In the dynamic realm of finance, the intersection of technology and strategic decision-making has long been a focal point for innovation. With the advent of Artificial Intelligence (AI), financial institutions have found themselves at the precipice of a transformative era, particularly in the domain of Mergers and Acquisitions (M&A). This article delves into the intricate landscape of AI integration within financial institutions, with a keen focus on its tangible progress within the M&A sector.
use of ai by financial insitutions
The use of artificial intelligence (AI) in the financial sector is rapidly increasing, revolutionizing the industry.
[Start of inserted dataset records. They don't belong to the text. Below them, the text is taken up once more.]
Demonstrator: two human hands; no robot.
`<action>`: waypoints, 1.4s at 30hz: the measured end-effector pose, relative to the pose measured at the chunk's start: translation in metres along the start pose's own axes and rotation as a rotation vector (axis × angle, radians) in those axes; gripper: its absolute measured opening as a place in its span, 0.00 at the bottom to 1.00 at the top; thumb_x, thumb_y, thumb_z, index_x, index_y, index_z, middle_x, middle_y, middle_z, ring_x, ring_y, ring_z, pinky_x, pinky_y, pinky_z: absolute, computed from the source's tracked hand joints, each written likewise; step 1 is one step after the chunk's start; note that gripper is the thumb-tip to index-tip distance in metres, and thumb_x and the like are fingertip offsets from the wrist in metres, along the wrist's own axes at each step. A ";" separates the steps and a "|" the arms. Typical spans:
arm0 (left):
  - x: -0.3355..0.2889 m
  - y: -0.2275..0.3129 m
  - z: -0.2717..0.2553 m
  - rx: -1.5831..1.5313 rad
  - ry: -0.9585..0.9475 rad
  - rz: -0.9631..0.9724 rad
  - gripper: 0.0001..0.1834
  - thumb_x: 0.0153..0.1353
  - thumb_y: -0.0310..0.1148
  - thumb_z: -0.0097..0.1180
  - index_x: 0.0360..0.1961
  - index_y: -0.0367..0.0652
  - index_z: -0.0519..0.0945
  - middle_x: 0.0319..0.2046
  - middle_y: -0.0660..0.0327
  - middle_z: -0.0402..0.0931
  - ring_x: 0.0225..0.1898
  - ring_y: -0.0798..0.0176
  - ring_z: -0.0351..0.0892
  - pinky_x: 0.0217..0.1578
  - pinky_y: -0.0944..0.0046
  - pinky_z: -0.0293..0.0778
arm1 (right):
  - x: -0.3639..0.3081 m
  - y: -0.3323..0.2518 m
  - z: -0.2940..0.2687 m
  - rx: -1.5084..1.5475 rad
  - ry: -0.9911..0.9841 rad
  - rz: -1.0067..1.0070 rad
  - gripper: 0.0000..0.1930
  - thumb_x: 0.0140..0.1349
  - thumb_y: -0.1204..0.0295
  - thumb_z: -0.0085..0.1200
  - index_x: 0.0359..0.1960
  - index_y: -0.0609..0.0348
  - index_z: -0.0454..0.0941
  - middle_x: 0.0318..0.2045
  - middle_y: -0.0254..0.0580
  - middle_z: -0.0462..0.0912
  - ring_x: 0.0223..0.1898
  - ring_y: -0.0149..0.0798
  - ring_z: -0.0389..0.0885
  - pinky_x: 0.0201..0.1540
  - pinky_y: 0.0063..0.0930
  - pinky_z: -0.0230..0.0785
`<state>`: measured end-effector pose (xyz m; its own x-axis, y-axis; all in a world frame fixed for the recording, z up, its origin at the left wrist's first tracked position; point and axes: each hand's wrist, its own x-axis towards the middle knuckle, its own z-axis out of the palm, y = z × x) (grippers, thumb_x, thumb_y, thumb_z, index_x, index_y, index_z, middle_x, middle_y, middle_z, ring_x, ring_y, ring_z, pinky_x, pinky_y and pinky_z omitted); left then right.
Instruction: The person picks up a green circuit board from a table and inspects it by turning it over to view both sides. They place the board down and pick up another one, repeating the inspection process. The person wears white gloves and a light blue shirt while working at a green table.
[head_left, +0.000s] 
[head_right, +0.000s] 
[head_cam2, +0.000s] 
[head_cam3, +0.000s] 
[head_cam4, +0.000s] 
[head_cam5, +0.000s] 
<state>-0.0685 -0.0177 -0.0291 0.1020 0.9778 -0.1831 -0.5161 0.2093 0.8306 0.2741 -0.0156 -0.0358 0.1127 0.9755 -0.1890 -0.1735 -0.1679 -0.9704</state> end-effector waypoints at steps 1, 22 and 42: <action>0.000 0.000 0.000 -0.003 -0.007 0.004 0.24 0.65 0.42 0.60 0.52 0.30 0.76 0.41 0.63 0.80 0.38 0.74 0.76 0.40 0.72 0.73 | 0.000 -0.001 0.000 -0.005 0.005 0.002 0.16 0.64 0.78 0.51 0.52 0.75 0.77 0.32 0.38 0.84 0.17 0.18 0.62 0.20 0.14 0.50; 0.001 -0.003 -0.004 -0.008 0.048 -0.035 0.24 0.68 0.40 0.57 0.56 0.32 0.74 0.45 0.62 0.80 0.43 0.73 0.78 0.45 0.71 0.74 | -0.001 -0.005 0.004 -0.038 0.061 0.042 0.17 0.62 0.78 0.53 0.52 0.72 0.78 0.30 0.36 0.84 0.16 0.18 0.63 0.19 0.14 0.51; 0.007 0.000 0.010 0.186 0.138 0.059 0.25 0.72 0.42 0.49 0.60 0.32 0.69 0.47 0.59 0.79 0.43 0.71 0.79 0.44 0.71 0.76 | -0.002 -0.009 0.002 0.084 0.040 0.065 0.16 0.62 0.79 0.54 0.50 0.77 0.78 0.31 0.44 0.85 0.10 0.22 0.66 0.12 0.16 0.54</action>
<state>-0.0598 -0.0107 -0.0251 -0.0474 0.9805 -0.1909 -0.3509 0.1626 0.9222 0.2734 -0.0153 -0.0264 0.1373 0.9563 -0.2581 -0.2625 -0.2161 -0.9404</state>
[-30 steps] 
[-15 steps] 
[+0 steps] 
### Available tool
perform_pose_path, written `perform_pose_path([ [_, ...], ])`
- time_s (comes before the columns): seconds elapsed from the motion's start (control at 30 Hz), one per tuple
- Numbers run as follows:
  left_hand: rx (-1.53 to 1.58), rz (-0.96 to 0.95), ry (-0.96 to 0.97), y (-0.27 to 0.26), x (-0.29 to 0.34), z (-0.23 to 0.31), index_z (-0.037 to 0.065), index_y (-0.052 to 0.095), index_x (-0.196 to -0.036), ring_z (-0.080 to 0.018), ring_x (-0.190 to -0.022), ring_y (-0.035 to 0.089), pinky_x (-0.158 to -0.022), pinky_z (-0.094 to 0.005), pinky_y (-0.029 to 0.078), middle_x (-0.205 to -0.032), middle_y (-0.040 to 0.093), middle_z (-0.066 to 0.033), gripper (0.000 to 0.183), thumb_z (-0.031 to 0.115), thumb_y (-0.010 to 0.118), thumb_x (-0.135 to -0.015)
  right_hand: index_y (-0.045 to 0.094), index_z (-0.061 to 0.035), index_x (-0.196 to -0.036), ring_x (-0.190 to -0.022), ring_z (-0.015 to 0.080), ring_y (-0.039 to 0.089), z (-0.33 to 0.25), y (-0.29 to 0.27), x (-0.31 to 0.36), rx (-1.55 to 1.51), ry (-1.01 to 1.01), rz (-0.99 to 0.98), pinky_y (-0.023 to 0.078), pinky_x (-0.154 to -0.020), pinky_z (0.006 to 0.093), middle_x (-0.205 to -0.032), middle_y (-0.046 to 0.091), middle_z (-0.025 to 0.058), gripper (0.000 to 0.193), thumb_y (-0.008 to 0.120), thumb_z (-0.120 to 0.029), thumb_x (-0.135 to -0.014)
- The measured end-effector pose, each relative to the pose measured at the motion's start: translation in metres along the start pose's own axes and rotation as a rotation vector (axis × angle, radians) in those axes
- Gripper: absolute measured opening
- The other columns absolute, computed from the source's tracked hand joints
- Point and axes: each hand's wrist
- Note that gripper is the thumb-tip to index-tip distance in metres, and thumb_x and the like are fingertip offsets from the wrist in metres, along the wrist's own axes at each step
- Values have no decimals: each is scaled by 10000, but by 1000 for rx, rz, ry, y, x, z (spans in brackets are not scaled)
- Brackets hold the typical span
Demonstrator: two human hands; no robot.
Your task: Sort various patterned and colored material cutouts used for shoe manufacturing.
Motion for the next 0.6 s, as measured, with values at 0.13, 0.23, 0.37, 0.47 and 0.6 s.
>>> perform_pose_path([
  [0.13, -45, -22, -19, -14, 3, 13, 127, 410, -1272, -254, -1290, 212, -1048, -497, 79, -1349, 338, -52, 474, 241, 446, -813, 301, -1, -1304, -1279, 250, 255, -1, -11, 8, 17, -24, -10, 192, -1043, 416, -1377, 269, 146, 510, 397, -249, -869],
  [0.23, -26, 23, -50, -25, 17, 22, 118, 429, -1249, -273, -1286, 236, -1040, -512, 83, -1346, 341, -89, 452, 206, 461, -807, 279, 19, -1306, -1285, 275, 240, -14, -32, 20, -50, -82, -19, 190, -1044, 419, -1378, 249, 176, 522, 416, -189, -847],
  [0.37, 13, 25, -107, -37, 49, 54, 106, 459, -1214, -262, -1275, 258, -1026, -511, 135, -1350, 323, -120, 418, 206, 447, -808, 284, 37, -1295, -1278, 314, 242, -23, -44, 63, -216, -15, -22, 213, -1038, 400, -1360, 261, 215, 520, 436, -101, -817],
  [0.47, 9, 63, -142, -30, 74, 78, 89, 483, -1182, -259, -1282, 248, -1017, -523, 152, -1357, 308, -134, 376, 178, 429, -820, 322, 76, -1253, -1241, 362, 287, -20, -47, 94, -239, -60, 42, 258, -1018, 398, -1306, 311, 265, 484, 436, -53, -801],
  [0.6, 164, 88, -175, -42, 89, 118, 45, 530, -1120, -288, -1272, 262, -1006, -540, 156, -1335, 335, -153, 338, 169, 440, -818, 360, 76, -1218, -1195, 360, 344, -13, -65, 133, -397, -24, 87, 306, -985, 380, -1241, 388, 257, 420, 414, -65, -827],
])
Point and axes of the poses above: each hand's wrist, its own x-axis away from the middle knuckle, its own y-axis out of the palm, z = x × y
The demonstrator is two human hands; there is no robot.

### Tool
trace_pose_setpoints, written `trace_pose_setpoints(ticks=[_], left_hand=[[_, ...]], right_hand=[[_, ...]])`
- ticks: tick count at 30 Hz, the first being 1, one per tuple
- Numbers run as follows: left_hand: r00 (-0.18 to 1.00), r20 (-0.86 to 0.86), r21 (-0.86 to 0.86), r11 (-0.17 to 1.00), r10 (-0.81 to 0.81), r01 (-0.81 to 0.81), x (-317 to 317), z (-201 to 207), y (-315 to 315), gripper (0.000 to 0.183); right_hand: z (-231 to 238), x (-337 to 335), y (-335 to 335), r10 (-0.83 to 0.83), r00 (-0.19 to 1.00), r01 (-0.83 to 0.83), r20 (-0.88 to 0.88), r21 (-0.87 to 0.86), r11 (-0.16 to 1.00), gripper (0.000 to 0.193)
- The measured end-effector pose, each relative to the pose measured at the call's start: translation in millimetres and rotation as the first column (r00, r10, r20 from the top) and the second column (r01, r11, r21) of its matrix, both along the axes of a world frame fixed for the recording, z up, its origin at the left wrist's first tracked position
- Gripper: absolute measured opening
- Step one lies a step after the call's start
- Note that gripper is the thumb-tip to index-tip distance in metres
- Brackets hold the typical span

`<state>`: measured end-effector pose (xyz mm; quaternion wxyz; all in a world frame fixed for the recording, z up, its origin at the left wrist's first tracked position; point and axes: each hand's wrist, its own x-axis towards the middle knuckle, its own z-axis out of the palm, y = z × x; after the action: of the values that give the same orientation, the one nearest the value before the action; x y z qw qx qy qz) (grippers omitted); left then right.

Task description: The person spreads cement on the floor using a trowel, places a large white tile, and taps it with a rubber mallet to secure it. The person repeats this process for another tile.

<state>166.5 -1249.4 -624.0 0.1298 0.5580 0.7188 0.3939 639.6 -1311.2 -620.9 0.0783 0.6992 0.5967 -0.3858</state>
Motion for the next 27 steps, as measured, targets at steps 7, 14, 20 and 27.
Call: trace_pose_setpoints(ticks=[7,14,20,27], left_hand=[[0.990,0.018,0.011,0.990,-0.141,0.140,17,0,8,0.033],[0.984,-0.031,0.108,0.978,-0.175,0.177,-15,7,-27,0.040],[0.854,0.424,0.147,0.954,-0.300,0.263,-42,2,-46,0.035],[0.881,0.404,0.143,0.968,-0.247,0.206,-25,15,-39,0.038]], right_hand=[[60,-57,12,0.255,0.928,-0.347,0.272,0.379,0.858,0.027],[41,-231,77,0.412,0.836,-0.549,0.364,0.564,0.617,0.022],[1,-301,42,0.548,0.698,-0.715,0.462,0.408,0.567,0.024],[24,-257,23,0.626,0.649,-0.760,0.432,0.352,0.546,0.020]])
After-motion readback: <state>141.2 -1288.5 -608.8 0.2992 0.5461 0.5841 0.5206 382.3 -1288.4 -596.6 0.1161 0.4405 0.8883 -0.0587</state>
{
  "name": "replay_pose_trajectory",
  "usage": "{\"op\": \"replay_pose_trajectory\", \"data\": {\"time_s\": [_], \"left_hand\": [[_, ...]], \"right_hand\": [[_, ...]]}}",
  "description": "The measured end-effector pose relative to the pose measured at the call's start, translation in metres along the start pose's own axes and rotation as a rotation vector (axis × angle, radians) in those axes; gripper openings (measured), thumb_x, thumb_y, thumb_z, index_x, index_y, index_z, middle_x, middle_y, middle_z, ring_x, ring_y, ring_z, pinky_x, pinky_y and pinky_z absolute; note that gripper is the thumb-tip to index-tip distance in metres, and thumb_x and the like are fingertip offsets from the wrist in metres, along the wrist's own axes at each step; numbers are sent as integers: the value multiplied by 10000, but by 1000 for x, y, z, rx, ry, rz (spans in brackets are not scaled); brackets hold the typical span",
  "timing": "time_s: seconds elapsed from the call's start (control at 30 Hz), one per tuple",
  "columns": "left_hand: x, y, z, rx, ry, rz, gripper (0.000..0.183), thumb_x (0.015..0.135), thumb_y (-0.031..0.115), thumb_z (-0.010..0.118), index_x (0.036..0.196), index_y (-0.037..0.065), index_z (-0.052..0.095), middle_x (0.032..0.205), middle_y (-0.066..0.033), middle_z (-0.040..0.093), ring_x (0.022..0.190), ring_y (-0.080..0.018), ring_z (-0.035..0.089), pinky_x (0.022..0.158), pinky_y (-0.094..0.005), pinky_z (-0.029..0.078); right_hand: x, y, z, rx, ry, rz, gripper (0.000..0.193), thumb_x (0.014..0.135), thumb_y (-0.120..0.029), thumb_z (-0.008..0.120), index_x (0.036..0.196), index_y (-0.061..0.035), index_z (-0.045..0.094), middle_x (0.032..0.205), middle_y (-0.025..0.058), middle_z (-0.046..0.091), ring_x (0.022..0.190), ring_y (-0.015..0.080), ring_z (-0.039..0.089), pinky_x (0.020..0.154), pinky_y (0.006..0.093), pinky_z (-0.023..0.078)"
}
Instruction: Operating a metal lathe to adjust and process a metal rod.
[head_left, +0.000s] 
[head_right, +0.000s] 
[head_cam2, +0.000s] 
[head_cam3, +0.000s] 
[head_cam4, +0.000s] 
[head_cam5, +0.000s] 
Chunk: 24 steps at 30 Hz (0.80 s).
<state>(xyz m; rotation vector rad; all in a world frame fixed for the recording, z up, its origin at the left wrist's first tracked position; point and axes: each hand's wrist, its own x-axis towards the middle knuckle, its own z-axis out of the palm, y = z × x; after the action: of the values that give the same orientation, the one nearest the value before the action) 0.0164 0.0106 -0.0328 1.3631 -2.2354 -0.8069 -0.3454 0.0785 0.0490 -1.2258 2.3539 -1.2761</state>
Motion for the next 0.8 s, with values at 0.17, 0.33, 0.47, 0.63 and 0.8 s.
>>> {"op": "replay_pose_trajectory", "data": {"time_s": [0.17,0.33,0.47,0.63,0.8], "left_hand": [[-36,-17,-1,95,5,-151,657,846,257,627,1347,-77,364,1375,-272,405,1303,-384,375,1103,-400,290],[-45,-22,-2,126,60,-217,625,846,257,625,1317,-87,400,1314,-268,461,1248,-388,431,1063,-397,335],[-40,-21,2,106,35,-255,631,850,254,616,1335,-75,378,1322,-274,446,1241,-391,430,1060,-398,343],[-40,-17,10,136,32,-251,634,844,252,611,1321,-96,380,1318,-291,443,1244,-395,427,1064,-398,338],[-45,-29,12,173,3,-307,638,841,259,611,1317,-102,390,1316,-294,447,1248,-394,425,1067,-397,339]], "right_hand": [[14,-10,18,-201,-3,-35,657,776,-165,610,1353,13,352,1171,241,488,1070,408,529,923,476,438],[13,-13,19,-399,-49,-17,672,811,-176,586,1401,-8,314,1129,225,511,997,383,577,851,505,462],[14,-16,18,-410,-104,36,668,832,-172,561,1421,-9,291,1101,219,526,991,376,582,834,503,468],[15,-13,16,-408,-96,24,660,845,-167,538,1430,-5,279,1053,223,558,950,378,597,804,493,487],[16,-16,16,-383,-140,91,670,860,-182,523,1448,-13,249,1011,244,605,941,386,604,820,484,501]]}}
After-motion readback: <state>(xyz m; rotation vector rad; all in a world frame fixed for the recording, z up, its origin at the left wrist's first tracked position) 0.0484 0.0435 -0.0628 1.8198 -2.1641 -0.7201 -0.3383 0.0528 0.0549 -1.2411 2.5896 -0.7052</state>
By innovating processes, AI is changing how firms interact with clients, and make important business decisions. The main drive behind this technology revolution is AI’s ability to automate difficult jobs. AI analyzes huge amounts of data, and offers new insights in speeds that were previously unattainable. The adoption of AI technology into financial institutions is showing to have a huge impact on their overall performance and customer satisfaction rates, improving efficiency, reducing operating costs, and providing individualized client services.
One of the largest banks in the world, JP Morgan, has implemented AI in a very noteworthy way. The bank has been leading the wave of AI use, and can be recognized especially in automating the loan funding procedure. JP Morgan has been able to successfully streamline the loan approval process through the use of machine learning algorithms and data analytics. By reducing wait times, this not only improves the client experience but also increases the accuracy of risk assessment, allowing the bank to make better lending decisions.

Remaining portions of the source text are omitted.